Tell us about your period
"So I don't live my period, I undergo my period, in the sense that the first symptom of polycystic ovaries is to have anarchic periods. I can have no period for 3 months, no period for 6 months, and then have my period for 3 consecutive months. It's either I expect it or I dread it. I remember that the first time I had my period - so I had it young, I was in fifth grade - it was my aunt who explained to me about sanitary napkins, tampons, things like that. And me, at this time, I'm scared to death of tampons, and pads are nice, but you always have to have some on you, in the long run it's quite expensive. And then to find pads that are not full of chemicals or things that are a bit dirty, it's complicated. So menstrual panties were for me the perfect alternative. To have something clean, something that doesn't pollute the planet a billion percent. And then I find that the approach of Elia lingerie is really interesting and important. I am PCOS, we also talk about endometriosis I know about fertility problems or intimate problems, it's something that I know and that touches me.

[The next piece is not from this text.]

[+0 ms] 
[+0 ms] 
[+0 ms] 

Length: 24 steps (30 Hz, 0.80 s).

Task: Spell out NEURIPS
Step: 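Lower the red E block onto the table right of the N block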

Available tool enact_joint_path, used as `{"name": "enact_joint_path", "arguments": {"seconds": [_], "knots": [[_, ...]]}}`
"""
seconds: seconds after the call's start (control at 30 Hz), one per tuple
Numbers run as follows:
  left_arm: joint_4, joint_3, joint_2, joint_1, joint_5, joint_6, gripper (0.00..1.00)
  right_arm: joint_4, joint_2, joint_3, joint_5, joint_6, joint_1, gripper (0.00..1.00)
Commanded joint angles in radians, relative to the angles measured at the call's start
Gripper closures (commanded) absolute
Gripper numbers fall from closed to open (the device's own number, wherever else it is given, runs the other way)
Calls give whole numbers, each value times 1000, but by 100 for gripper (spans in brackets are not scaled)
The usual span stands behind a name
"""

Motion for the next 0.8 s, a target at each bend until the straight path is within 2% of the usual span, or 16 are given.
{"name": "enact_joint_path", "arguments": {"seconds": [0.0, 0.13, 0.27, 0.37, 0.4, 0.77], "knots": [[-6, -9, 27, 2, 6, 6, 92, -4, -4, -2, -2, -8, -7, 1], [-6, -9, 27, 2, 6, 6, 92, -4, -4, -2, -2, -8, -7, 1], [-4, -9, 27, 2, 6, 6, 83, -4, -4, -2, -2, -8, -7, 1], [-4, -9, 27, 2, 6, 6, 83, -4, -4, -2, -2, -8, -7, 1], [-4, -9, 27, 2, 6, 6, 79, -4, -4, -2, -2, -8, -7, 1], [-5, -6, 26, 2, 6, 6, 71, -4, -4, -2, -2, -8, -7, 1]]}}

A little word for the end?
"My mantra is "be beautiful and love yourself". Be beautiful by being you and learn about yourself as you are, and I think I tell myself that every day. Sometimes it works, sometimes it doesn't, we all have our ups and downs, but it's true that it's a phrase that I like to hear myself say and that I repeat to my son every day: that he is beautiful and that loving yourself is the beginning of growing up well in fact.
"My mantra to myself is 'be beautiful and love yourself'. Be beautiful by being you and learn about yourself as you are, and I think I tell myself that every day. Sometimes it works, sometimes it doesn't, we all have our ups and downs, but it's true that it's a phrase that I like to hear myself say and that I repeat to my son every day: that he is beautiful and that loving yourself is the beginning of growing up well in fact.
"My mantra to myself is 'be beautiful and love yourself'. Be beautiful by being you and learn about yourself as you are, and I think I tell myself that every day. Sometimes it works, sometimes it doesn't, we all have our ups and downs, but it's true that it's a phrase I like to hear myself say and that I repeat to my son every day: that he is beautiful and that loving yourself is the beginning of growing up well in fact."